WHEN we first encounter the title character of Nicole Dennis-Benn’s intergenerational family saga, Patsy, she’s standing in line outside the U.S. embassy in Jamaica, dreaming of America. The year is 1998. The Reggae Boyz are playing in the World Cup in France. Patsy is 28 years old, and her daughter Tru is five. As the reader soon learns, America means more to Patsy than job opportunities and a chance to send money home. It’s a place where she can begin anew, reconnect with her childhood love Cecily, and (most importantly) shed the identity of “mother.” She leaves Tru with the latter’s father Roy and his family. From there, she flies to America, envisioning a future for herself in which she settles down with Cecily and embraces her queer identity.

            This decision—to leave her daughter behind and ignore the fact that Cecily has a husband and son in the U.S. and has never indicated she would leave them for Patsy—has repercussions that no one in the novel, least of all Patsy, could anticipate. Dennis-Benn guides us through it all, tracing an arc from 1998 to Tru’s last year of high school. The chapters alternate between Patsy and Tru, transporting the reader back and forth from New York City to Pennyfield, Jamaica, as Patsy makes a life for herself in America and Tru gradually resigns herself to the fact that her mother is never coming back. Patsy calls once, early on, and then breaks off contact as her troubles mount.

            Due to the heavy initial focus on Patsy, Tru’s first chapters feel less consequential to readers than Patsy’s passionate reunion with and subsequent break-up with Cecily, whose husband catches them while Patsy is staying in the couple’s guestroom. The gravity of Tru’s story becomes apparent as her narrative uncouples from Patsy’s. Unbeknownst to all but the reader, mother and daughter simultaneously embark on journeys of self-discovery. After fumbling around in search of stable work following the fallout with Cecily, Patsy settles into a role as the nanny to a series of rich white New Yorkers. This stability allows her to reconcile with her demons, including childhood sexual abuse and a resultant miscarriage. Meanwhile, Tru attempts to earn her father’s love and in so doing discovers a love of soccer that shapes her entire adolescence and dovetails into her sexual awakening.

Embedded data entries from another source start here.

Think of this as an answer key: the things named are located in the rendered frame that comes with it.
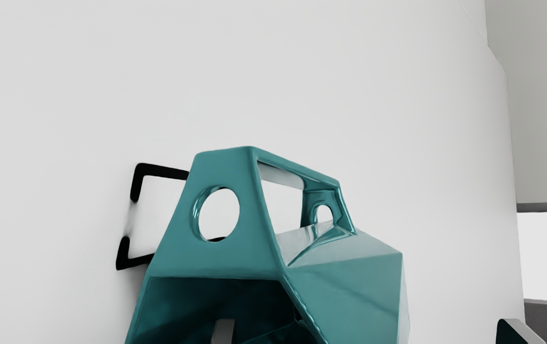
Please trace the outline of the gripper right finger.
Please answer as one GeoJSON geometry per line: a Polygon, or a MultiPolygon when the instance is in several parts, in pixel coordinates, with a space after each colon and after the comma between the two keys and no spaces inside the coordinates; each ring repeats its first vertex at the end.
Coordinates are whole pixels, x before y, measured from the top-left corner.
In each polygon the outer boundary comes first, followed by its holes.
{"type": "Polygon", "coordinates": [[[519,319],[500,319],[497,322],[496,344],[546,344],[546,342],[519,319]]]}

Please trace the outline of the teal faceted mug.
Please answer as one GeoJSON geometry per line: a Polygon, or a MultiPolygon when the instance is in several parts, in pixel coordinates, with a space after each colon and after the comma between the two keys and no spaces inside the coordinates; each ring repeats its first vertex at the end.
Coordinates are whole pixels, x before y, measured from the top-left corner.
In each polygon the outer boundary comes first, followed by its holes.
{"type": "Polygon", "coordinates": [[[403,255],[358,230],[339,182],[252,146],[195,156],[191,170],[139,163],[185,181],[148,268],[125,344],[211,344],[219,319],[236,344],[408,344],[403,255]]]}

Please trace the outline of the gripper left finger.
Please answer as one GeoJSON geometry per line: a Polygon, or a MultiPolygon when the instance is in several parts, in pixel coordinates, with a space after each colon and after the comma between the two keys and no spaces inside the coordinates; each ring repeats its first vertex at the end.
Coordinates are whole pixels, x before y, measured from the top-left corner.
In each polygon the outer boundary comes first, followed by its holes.
{"type": "Polygon", "coordinates": [[[211,344],[236,344],[236,320],[216,320],[211,336],[211,344]]]}

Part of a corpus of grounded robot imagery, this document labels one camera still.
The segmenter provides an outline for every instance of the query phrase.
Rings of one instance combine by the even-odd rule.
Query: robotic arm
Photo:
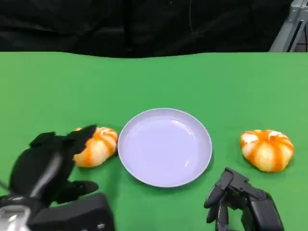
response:
[[[206,222],[216,220],[216,231],[228,228],[228,207],[243,211],[241,222],[246,231],[284,231],[271,195],[248,183],[249,179],[226,168],[210,191],[204,207],[209,208]]]
[[[38,135],[18,157],[9,182],[9,195],[0,197],[1,231],[114,231],[111,209],[92,181],[68,180],[73,155],[85,148],[96,126],[67,136]],[[50,207],[56,201],[65,205]]]

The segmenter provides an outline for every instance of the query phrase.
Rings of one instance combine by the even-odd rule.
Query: plastic pumpkin
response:
[[[244,158],[264,172],[284,170],[294,155],[290,139],[274,130],[246,131],[241,135]]]
[[[79,167],[96,167],[102,164],[116,152],[116,143],[116,131],[111,128],[96,128],[92,138],[86,142],[86,148],[74,155],[75,164]]]

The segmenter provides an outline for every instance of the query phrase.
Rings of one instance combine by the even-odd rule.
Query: black curtain
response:
[[[0,0],[0,51],[268,51],[292,0]]]

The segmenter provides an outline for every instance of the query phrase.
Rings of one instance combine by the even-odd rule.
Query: plate rim
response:
[[[123,134],[123,131],[125,130],[125,128],[137,117],[145,114],[145,113],[148,113],[150,111],[157,111],[157,110],[170,110],[170,111],[176,111],[176,112],[180,112],[180,113],[184,113],[188,116],[190,116],[192,119],[196,120],[200,125],[201,127],[205,130],[208,138],[209,138],[209,144],[210,144],[210,158],[208,159],[207,163],[205,164],[205,166],[202,168],[202,170],[192,179],[192,180],[188,180],[184,183],[181,183],[181,184],[175,184],[175,185],[172,185],[172,186],[164,186],[164,185],[155,185],[155,184],[152,184],[152,183],[149,183],[147,182],[146,180],[142,180],[140,179],[139,177],[135,176],[131,171],[130,169],[125,165],[125,162],[122,160],[121,158],[121,154],[120,154],[120,151],[119,151],[119,143],[121,142],[121,138],[122,138],[122,134]],[[125,125],[124,127],[122,128],[121,132],[120,132],[120,135],[119,135],[119,138],[118,138],[118,142],[117,142],[117,147],[118,147],[118,156],[119,156],[119,159],[122,163],[122,165],[124,166],[124,168],[130,173],[130,175],[132,175],[134,178],[136,178],[137,180],[147,184],[147,185],[151,185],[151,186],[154,186],[154,187],[159,187],[159,188],[175,188],[175,187],[179,187],[179,186],[183,186],[183,185],[186,185],[186,184],[189,184],[191,182],[193,182],[194,180],[196,180],[199,176],[202,175],[202,173],[204,173],[204,171],[207,169],[208,165],[210,164],[211,162],[211,159],[212,159],[212,152],[213,152],[213,145],[212,145],[212,139],[211,139],[211,136],[210,134],[208,133],[206,127],[194,116],[192,116],[191,114],[187,113],[187,112],[184,112],[182,110],[179,110],[179,109],[175,109],[175,108],[167,108],[167,107],[161,107],[161,108],[153,108],[153,109],[149,109],[149,110],[146,110],[146,111],[143,111],[143,112],[140,112],[138,113],[137,115],[135,115],[133,118],[131,118]]]

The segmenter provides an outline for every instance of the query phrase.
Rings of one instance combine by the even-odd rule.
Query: green table surface
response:
[[[119,231],[212,231],[203,203],[224,167],[273,196],[285,230],[307,219],[308,56],[305,53],[197,54],[110,59],[68,53],[0,53],[0,178],[39,133],[66,134],[90,124],[120,132],[130,118],[157,107],[177,108],[208,129],[213,159],[194,182],[173,189],[134,179],[115,156],[71,179],[93,180],[107,195]],[[295,155],[280,173],[262,173],[242,157],[245,130],[275,129]],[[230,226],[243,230],[240,211]]]

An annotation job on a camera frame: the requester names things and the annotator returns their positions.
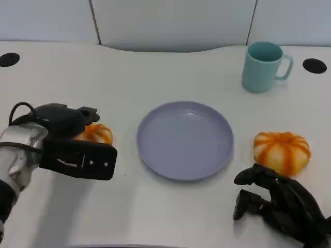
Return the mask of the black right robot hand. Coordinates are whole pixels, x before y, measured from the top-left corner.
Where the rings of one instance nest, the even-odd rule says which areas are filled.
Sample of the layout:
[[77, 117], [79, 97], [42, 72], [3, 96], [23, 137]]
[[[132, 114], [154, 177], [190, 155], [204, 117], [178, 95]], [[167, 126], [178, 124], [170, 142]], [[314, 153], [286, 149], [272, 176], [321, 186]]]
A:
[[272, 229], [291, 237], [304, 247], [330, 247], [330, 218], [326, 218], [317, 201], [298, 181], [255, 163], [238, 173], [236, 185], [255, 184], [269, 191], [271, 199], [240, 190], [233, 219], [245, 213], [259, 215]]

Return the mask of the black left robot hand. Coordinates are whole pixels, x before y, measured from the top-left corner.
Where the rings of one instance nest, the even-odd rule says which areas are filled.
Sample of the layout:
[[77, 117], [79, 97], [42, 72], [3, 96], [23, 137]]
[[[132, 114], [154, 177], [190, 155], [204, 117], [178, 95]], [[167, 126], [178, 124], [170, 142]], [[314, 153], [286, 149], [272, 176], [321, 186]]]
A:
[[48, 131], [47, 139], [72, 139], [85, 131], [85, 127], [100, 119], [95, 108], [71, 109], [65, 104], [50, 103], [34, 109], [35, 123]]

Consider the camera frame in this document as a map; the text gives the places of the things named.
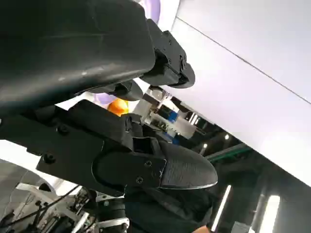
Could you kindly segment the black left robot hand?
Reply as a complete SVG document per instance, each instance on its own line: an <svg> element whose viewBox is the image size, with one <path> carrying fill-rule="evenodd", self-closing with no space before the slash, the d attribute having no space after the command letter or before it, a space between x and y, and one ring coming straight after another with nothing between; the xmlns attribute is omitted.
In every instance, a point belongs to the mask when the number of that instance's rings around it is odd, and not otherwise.
<svg viewBox="0 0 311 233"><path fill-rule="evenodd" d="M119 197L131 186L200 189L218 181L203 156L145 133L138 115L81 100L125 94L141 78L189 88L183 48L132 0L0 3L0 137L40 157L37 169Z"/></svg>

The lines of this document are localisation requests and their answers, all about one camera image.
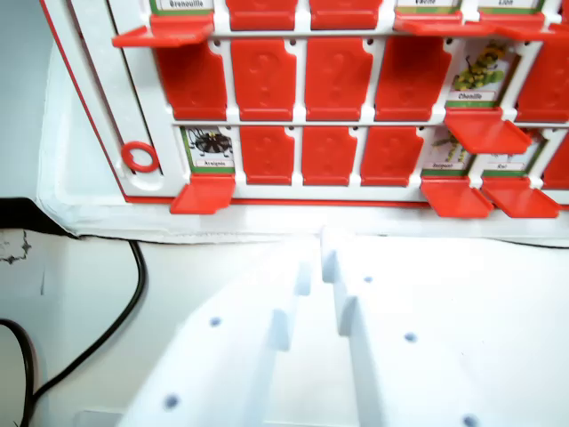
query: small hole
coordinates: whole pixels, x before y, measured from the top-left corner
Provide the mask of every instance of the small hole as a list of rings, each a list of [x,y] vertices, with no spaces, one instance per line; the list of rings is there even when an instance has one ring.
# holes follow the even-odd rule
[[[178,396],[176,396],[175,394],[171,394],[164,401],[164,407],[166,409],[174,409],[175,407],[178,406],[179,403],[180,400],[178,399]]]
[[[417,335],[415,335],[413,332],[408,332],[407,334],[404,335],[404,337],[408,342],[417,341]]]
[[[464,425],[466,425],[466,427],[477,427],[478,426],[478,421],[477,421],[476,417],[474,417],[472,415],[466,415],[464,418],[462,418],[462,423]]]

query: spider illustration
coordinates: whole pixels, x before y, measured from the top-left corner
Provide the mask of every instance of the spider illustration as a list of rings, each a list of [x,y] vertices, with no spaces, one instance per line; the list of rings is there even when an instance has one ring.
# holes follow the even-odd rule
[[[230,157],[233,154],[231,147],[231,139],[221,133],[215,131],[204,132],[202,129],[189,129],[194,136],[189,139],[189,147],[197,149],[200,157],[205,157],[205,153],[217,154],[221,153],[224,157]]]

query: red border
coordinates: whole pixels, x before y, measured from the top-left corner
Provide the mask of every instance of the red border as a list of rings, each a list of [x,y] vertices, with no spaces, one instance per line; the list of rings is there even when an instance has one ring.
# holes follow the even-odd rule
[[[175,197],[124,196],[129,203],[169,205]],[[430,208],[427,202],[389,202],[384,200],[315,200],[290,198],[232,198],[231,205],[296,205],[296,206],[361,206],[361,207],[407,207]]]
[[[81,104],[83,105],[83,108],[85,110],[85,114],[87,115],[87,118],[89,119],[89,123],[91,123],[93,131],[95,132],[95,136],[97,137],[97,140],[99,140],[100,147],[103,150],[103,153],[105,154],[105,158],[108,161],[108,165],[110,166],[111,172],[115,176],[116,184],[118,185],[118,188],[121,190],[121,193],[123,194],[124,200],[128,203],[167,204],[167,205],[171,204],[171,202],[174,200],[174,197],[131,197],[131,196],[127,196],[124,193],[123,186],[121,185],[121,182],[118,180],[118,176],[116,176],[115,168],[113,167],[113,164],[110,161],[110,158],[108,157],[108,153],[105,150],[105,146],[103,144],[103,141],[99,135],[99,132],[97,131],[97,127],[95,126],[95,123],[92,120],[91,113],[89,112],[89,109],[87,108],[87,104],[85,102],[83,94],[81,93],[81,89],[79,88],[79,85],[77,84],[77,81],[75,79],[75,75],[73,74],[73,71],[71,70],[71,67],[70,67],[69,61],[68,61],[68,57],[66,56],[65,52],[63,51],[63,46],[61,45],[60,38],[57,35],[57,31],[55,30],[55,27],[53,26],[53,21],[52,21],[52,18],[50,16],[50,13],[47,9],[47,6],[45,4],[45,0],[39,0],[39,3],[42,6],[42,9],[44,10],[45,19],[47,20],[47,24],[50,27],[50,30],[51,30],[52,35],[53,35],[53,39],[55,40],[55,44],[57,45],[58,49],[60,50],[61,58],[63,59],[63,62],[65,63],[66,68],[68,69],[68,73],[69,73],[69,76],[71,77],[71,81],[73,82],[73,86],[75,87],[75,89],[77,91],[77,95],[79,96],[79,100],[81,101]],[[366,200],[292,200],[292,199],[234,198],[231,200],[231,204],[232,205],[296,205],[296,206],[298,206],[298,205],[317,205],[317,206],[360,206],[360,207],[368,206],[368,207],[430,208],[430,205],[427,202],[389,202],[389,201],[379,201],[379,200],[376,200],[376,201],[366,201]],[[561,205],[561,209],[562,210],[569,210],[569,205]]]
[[[126,194],[124,193],[123,186],[121,185],[121,182],[118,180],[118,176],[116,176],[115,168],[113,167],[113,164],[110,161],[110,158],[108,157],[108,153],[107,153],[107,150],[105,149],[105,145],[103,144],[103,141],[100,138],[99,131],[97,131],[97,126],[95,126],[95,122],[93,122],[93,120],[92,120],[91,113],[89,112],[89,109],[87,108],[87,103],[85,102],[83,94],[81,93],[81,89],[79,89],[79,84],[77,83],[77,81],[75,79],[75,75],[73,74],[73,71],[71,70],[71,66],[69,65],[68,57],[66,56],[65,52],[63,51],[63,45],[61,44],[60,38],[57,35],[57,31],[55,30],[55,26],[53,25],[52,17],[50,16],[49,11],[47,10],[47,5],[45,4],[45,0],[39,0],[39,3],[42,6],[42,9],[44,10],[45,19],[47,20],[47,25],[49,25],[50,30],[52,31],[53,39],[55,40],[55,44],[57,45],[58,49],[60,50],[61,58],[63,59],[63,62],[65,63],[65,67],[68,69],[69,76],[71,77],[71,81],[73,82],[73,86],[75,87],[77,95],[79,96],[79,100],[83,104],[85,114],[87,115],[87,118],[89,119],[89,123],[91,123],[92,129],[95,132],[95,136],[97,137],[97,140],[99,140],[100,147],[102,148],[103,153],[105,154],[105,158],[108,161],[108,165],[110,166],[110,170],[113,173],[113,175],[115,175],[116,184],[118,185],[118,188],[121,190],[121,193],[123,193],[123,197],[126,199]]]

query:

            Both mother and daughter end up defying Pennyfield’s gender rules and embracing their queer identities. For Patsy, this self-acceptance enables her to break through the long silence and face what she did to Tru. She makes many mistakes in attempting to reconnect with Tru—some much worse than others. As she explains to Tru in a letter, she “was too broken to appreciate” the miracle of her daughter, who was born after doctors said complications from Patsy’s miscarriage would prevent her from having children. It takes both Patsy and Tru many years to heal from the damage done to them and the pain they inflict on themselves, and this long journey is the novel’s great strength. Dennis-Benn traces their winding paths to happiness in exquisite detail, producing a novel as immersive as it is insightful.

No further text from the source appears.